Yersinia are facultative, anaerobic (can grow without oxygen), pleomorphic, Gram-negative (coloured red in the so-called Gram staining), rod-shaped bacteria of the family Enterobacteraceae. The psychrophile (= liking cold) pathogens can be isolated at temperatures between 4 °C and 42 °C. Animals are considered the main reservoir of the bacteria, which are commonly found in moderate climates.
The genus Yersinia includes 14 species -- of which enteropathogenic Yersinia (Y. enterocolitica and Y. pseudotuberculosis) are obligate pathogens important from a human medicine perspective.
Yersinia pestis, the causative agent of plague, is a Gram-negative, rod-shaped bacterium found around the globe. The pathogen is responsible for the great Plague epidemics to which almost 30 % of the European population fell victim in the 13th century alone. Plague outbreaks were described in the Democratic Republic of Congo, Kenya, Madagascar, India, Vietnam, China, Malawi, Namibia, Myanmar, Zambia and several other countries in recent years.
Plague is primarily a zoonotic disease, transferred from animals (fleas) to humans. However, in the case of the mostly terminal pneumonic plague, the pathogen can be transmitted from human to human.

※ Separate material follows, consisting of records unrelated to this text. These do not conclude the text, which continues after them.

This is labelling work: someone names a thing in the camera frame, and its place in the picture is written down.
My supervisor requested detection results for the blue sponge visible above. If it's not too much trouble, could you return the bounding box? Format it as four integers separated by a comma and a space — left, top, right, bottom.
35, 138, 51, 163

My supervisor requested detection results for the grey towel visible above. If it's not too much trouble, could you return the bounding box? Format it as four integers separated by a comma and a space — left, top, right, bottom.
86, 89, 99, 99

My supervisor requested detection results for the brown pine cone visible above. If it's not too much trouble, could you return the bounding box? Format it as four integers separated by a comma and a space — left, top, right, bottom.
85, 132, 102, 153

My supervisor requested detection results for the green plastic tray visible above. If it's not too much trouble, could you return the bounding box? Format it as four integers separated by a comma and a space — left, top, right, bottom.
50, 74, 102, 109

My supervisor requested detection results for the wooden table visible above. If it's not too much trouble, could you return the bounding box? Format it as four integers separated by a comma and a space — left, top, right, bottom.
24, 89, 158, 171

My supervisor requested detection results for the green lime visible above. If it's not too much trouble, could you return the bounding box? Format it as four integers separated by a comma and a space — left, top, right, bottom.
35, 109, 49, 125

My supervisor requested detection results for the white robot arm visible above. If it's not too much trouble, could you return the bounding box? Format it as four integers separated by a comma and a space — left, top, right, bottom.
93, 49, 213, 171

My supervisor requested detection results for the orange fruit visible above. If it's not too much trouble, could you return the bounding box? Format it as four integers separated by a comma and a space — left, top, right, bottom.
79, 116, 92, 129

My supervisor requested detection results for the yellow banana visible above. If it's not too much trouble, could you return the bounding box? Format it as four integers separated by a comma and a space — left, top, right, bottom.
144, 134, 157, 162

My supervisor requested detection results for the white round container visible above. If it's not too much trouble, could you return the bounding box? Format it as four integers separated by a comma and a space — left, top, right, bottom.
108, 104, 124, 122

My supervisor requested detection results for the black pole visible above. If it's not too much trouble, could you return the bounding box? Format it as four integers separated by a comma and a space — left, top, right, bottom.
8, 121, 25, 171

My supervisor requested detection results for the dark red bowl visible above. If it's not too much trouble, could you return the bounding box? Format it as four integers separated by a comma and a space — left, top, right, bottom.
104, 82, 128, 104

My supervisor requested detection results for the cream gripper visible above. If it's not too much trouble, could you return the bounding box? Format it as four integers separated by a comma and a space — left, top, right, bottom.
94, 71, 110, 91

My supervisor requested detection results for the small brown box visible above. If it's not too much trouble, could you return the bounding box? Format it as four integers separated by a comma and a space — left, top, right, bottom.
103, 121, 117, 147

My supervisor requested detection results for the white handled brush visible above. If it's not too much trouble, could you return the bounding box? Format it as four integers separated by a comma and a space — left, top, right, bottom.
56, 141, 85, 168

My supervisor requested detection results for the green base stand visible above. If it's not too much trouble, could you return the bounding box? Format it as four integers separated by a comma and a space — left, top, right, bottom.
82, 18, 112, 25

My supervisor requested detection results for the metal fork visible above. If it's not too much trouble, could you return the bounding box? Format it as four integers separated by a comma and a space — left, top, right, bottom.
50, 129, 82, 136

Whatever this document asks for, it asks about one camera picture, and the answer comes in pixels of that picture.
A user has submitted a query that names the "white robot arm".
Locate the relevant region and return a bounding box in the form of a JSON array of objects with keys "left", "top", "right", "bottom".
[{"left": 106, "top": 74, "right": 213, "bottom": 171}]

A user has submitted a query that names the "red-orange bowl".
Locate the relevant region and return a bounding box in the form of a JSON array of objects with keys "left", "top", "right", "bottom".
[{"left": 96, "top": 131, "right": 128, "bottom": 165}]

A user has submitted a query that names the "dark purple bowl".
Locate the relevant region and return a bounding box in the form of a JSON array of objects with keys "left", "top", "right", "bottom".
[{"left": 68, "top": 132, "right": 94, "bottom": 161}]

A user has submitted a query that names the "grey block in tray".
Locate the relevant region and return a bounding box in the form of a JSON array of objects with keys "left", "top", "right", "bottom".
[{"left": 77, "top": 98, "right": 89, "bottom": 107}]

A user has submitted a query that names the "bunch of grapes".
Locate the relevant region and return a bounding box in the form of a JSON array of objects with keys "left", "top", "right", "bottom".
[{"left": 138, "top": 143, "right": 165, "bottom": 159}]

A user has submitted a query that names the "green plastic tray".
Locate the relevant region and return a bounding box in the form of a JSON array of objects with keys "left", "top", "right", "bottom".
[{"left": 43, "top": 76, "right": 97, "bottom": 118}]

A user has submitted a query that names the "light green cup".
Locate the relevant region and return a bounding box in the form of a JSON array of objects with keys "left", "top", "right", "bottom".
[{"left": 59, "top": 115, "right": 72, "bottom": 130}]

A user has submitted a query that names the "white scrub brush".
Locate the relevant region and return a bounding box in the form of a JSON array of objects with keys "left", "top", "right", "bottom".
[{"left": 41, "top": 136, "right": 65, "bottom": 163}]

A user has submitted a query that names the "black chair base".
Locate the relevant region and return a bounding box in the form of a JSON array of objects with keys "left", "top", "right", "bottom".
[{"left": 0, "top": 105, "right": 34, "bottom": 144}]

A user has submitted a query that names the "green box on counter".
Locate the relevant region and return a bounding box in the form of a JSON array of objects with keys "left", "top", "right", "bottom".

Bubonic Plague and Pneumonic Plague
Plague ends mostly terminally when not treated, while survivors gain life-long immunity from further infection. The most prominent form is bubonic plague, the symptoms of which are fever and painful, dark-coloured swellings of the lymph nodes in the neck, armpit and groin areas. In a good 20 % of cases, the infection takes on a septic and fatal form, which can also affect the lungs. In cases of pneumonic plague, the disease can be transmitted between humans. The disease is likely to end fatally despite the correct therapy, owing to its very short incubation period of just a few hours.
The survival of the patient depends on a rapid diagnosis, which makes molecularbiological methods that can deliver a diagnosis within hours so important upon the suspicion of an infection, in addition to isolating the culture, which can take several days. The mortality rate from pneumonic plague is far above 50 %, even with the right therapy. Other forms of plague can be treated well with antibiotics, provided the treatment is begun in time.
Laboratory workers, who are exposed to the risk of infection, are recommended to have prophylactic inoculations. Tourists should avoid travelling to regions where plague outbreaks have been reported recently, although the infection risk is usually low. Using insect repellents to protect yourself against fleas is recommended in endemic regions.